Every entry must be repeated exactly in the answer.
----- EXERCISE INPUTS
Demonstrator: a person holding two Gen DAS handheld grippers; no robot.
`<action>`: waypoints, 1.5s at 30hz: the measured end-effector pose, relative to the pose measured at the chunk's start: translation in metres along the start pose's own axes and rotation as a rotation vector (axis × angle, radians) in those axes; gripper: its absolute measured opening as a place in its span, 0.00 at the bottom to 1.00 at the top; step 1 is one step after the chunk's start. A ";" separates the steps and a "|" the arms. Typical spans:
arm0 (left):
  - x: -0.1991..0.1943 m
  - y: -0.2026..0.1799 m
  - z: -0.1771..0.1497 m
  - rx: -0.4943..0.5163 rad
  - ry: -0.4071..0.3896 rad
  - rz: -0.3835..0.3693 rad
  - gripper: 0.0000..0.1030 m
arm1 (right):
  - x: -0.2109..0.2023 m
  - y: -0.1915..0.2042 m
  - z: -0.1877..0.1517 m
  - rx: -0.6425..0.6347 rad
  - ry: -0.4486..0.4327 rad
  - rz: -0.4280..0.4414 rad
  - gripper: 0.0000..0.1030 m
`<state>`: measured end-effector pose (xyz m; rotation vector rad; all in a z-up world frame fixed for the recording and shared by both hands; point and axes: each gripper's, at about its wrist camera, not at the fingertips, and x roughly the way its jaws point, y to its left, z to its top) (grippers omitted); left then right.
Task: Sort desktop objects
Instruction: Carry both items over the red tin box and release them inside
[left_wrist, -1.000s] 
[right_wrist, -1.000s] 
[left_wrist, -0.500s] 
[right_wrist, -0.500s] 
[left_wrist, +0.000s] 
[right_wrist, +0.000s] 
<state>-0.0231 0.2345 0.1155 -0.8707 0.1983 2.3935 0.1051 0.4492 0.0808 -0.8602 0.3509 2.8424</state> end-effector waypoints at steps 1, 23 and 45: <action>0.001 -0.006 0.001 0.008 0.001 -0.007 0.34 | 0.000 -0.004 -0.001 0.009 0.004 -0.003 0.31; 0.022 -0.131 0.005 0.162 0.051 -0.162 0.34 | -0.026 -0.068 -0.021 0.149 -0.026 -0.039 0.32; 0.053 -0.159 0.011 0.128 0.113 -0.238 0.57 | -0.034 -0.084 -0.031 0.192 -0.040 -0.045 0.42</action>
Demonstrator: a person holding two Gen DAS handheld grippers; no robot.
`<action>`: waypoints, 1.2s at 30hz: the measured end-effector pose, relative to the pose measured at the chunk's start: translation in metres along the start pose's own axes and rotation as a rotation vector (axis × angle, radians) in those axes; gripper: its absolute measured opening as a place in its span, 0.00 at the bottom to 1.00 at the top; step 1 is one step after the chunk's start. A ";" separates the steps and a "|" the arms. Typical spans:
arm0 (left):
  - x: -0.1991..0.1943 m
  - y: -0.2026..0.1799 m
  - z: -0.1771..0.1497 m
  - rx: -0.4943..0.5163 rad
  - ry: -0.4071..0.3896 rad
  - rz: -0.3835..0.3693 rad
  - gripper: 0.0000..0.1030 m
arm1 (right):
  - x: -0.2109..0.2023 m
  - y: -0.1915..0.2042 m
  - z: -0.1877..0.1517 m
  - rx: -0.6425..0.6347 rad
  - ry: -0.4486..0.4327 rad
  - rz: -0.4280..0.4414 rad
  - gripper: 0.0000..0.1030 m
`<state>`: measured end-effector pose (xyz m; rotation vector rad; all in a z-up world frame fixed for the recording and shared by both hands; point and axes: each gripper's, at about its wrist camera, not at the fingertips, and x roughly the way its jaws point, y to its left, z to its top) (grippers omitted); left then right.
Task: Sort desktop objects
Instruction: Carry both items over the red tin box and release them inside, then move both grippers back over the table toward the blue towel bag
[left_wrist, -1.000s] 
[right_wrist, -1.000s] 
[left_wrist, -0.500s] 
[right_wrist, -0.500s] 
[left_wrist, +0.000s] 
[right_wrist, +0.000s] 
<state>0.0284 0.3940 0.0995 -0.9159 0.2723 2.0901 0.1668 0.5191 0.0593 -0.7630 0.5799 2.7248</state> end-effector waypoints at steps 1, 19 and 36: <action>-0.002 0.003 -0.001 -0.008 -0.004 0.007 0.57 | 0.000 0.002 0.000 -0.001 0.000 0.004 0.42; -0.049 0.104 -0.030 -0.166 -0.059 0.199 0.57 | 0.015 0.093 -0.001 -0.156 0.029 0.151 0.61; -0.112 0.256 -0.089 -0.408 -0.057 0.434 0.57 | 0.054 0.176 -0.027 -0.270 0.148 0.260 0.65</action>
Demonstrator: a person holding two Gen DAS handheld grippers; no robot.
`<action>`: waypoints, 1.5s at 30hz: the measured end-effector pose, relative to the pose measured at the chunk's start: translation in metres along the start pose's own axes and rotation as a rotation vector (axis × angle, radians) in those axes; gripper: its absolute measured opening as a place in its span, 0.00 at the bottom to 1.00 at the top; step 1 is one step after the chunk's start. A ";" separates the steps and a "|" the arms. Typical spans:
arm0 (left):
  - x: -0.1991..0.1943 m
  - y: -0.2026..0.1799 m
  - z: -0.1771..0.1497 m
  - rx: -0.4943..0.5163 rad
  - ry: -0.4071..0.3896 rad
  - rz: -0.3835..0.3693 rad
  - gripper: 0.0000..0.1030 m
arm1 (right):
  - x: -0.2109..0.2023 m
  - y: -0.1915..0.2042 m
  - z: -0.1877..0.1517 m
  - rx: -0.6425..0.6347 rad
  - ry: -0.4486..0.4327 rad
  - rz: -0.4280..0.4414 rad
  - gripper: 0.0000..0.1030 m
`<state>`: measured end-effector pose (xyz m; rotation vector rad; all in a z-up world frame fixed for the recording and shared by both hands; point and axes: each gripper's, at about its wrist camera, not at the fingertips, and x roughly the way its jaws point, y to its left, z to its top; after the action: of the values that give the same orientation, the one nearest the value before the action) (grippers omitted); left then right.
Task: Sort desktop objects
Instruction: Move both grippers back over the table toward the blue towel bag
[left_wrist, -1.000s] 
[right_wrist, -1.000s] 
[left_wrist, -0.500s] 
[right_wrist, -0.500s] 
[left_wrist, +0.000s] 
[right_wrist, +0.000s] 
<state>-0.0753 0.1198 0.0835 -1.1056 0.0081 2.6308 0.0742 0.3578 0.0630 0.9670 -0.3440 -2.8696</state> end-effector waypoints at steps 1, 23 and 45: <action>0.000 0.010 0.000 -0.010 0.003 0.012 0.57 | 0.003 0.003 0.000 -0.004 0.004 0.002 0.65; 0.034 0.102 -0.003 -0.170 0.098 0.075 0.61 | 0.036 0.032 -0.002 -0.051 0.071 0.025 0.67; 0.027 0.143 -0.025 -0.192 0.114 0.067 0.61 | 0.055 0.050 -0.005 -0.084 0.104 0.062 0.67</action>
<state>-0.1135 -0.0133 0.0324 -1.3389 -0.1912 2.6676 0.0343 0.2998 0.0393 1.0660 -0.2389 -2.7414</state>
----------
• ANSWER TO THE PROBLEM:
Demonstrator: a person holding two Gen DAS handheld grippers; no robot.
`<action>`: waypoints, 1.5s at 30hz: the measured end-effector pose, relative to the pose measured at the chunk's start: translation in metres along the start pose's own axes and rotation as a rotation vector (axis × angle, radians) in those axes; gripper: its absolute measured opening as a place in its span, 0.00 at the bottom to 1.00 at the top; step 1 is one step after the chunk's start. A ";" separates the steps and a "|" the arms. Typical spans:
arm0 (left):
  - x: -0.1991..0.1943 m
  - y: -0.2026..0.1799 m
  - z: -0.1771..0.1497 m
  - rx: -0.4943..0.5163 rad
  - ry: -0.4071..0.3896 rad
  - rz: -0.3835..0.3693 rad
  - gripper: 0.0000..0.1030 m
arm1 (right):
  - x: -0.2109..0.2023 m
  - y: -0.1915..0.2042 m
  - z: -0.1877..0.1517 m
  - rx: -0.6425..0.6347 rad
  - ry: -0.4486..0.4327 rad
  - rz: -0.4280..0.4414 rad
  - gripper: 0.0000..0.1030 m
`<state>`: measured end-effector pose (xyz m; rotation vector rad; all in a z-up world frame fixed for the recording and shared by both hands; point and axes: each gripper's, at about its wrist camera, not at the fingertips, and x roughly the way its jaws point, y to its left, z to its top) (grippers omitted); left then right.
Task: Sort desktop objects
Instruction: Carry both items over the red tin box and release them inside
[left_wrist, -1.000s] 
[right_wrist, -1.000s] 
[left_wrist, -0.500s] 
[right_wrist, -0.500s] 
[left_wrist, +0.000s] 
[right_wrist, +0.000s] 
<state>-0.0231 0.2345 0.1155 -0.8707 0.1983 2.3935 0.1051 0.4492 0.0808 -0.8602 0.3509 2.8424</state> end-effector waypoints at steps 1, 23 and 45: <action>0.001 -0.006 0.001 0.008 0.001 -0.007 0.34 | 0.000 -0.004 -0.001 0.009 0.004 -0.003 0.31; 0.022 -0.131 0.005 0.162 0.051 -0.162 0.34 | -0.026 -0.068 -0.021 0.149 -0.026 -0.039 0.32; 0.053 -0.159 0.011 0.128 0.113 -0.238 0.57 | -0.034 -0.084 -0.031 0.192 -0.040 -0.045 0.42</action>
Demonstrator: a person holding two Gen DAS handheld grippers; no robot.
`<action>`: waypoints, 1.2s at 30hz: the measured end-effector pose, relative to the pose measured at the chunk's start: translation in metres along the start pose's own axes and rotation as a rotation vector (axis × angle, radians) in those axes; gripper: its absolute measured opening as a place in its span, 0.00 at the bottom to 1.00 at the top; step 1 is one step after the chunk's start. A ";" separates the steps and a "|" the arms. Typical spans:
arm0 (left):
  - x: -0.1991..0.1943 m
  - y: -0.2026..0.1799 m
  - z: -0.1771..0.1497 m
  - rx: -0.4943..0.5163 rad
  - ry: -0.4071..0.3896 rad
  - rz: -0.3835..0.3693 rad
  - gripper: 0.0000..0.1030 m
arm1 (right):
  - x: -0.2109..0.2023 m
  - y: -0.1915..0.2042 m
  - z: -0.1877..0.1517 m
  - rx: -0.6425..0.6347 rad
  - ry: -0.4486..0.4327 rad
  - rz: -0.4280..0.4414 rad
  - gripper: 0.0000..0.1030 m
`<state>`: measured end-effector pose (xyz m; rotation vector rad; all in a z-up world frame fixed for the recording and shared by both hands; point and axes: each gripper's, at about its wrist camera, not at the fingertips, and x roughly the way its jaws point, y to its left, z to its top) (grippers omitted); left then right.
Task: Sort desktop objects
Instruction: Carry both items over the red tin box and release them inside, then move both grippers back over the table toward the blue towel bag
[left_wrist, -1.000s] 
[right_wrist, -1.000s] 
[left_wrist, -0.500s] 
[right_wrist, -0.500s] 
[left_wrist, +0.000s] 
[right_wrist, +0.000s] 
<state>0.0284 0.3940 0.0995 -0.9159 0.2723 2.0901 0.1668 0.5191 0.0593 -0.7630 0.5799 2.7248</state> end-effector waypoints at steps 1, 19 and 36: <action>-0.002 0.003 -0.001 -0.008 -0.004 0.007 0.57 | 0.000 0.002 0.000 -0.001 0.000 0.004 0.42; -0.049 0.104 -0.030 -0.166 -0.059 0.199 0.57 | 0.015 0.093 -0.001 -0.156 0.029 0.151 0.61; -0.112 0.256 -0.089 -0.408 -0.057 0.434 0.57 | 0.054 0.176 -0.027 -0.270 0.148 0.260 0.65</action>
Demonstrator: a person holding two Gen DAS handheld grippers; no robot.
`<action>`: waypoints, 1.5s at 30hz: the measured end-effector pose, relative to the pose measured at the chunk's start: translation in metres along the start pose's own axes and rotation as a rotation vector (axis × angle, radians) in those axes; gripper: its absolute measured opening as a place in its span, 0.00 at the bottom to 1.00 at the top; step 1 is one step after the chunk's start. A ";" separates the steps and a "|" the arms. Typical spans:
arm0 (left):
  - x: -0.1991..0.1943 m
  - y: -0.2026..0.1799 m
  - z: -0.1771..0.1497 m
  - rx: -0.4943..0.5163 rad
  - ry: -0.4071..0.3896 rad
  - rz: -0.3835..0.3693 rad
  - gripper: 0.0000..0.1030 m
arm1 (right):
  - x: -0.2109..0.2023 m
  - y: -0.1915..0.2042 m
  - z: -0.1877..0.1517 m
  - rx: -0.6425..0.6347 rad
  - ry: -0.4486..0.4327 rad
  - rz: -0.4280..0.4414 rad
  - gripper: 0.0000..0.1030 m
`<state>`: measured end-effector pose (xyz m; rotation vector rad; all in a z-up world frame fixed for the recording and shared by both hands; point and axes: each gripper's, at about its wrist camera, not at the fingertips, and x roughly the way its jaws point, y to its left, z to its top; after the action: of the values that give the same orientation, the one nearest the value before the action) (grippers omitted); left then right.
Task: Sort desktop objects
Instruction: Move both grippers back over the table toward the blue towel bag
[left_wrist, -1.000s] 
[right_wrist, -1.000s] 
[left_wrist, -0.500s] 
[right_wrist, -0.500s] 
[left_wrist, +0.000s] 
[right_wrist, +0.000s] 
<state>-0.0753 0.1198 0.0835 -1.1056 0.0081 2.6308 0.0742 0.3578 0.0630 0.9670 -0.3440 -2.8696</state> end-effector waypoints at steps 1, 23 and 45: <action>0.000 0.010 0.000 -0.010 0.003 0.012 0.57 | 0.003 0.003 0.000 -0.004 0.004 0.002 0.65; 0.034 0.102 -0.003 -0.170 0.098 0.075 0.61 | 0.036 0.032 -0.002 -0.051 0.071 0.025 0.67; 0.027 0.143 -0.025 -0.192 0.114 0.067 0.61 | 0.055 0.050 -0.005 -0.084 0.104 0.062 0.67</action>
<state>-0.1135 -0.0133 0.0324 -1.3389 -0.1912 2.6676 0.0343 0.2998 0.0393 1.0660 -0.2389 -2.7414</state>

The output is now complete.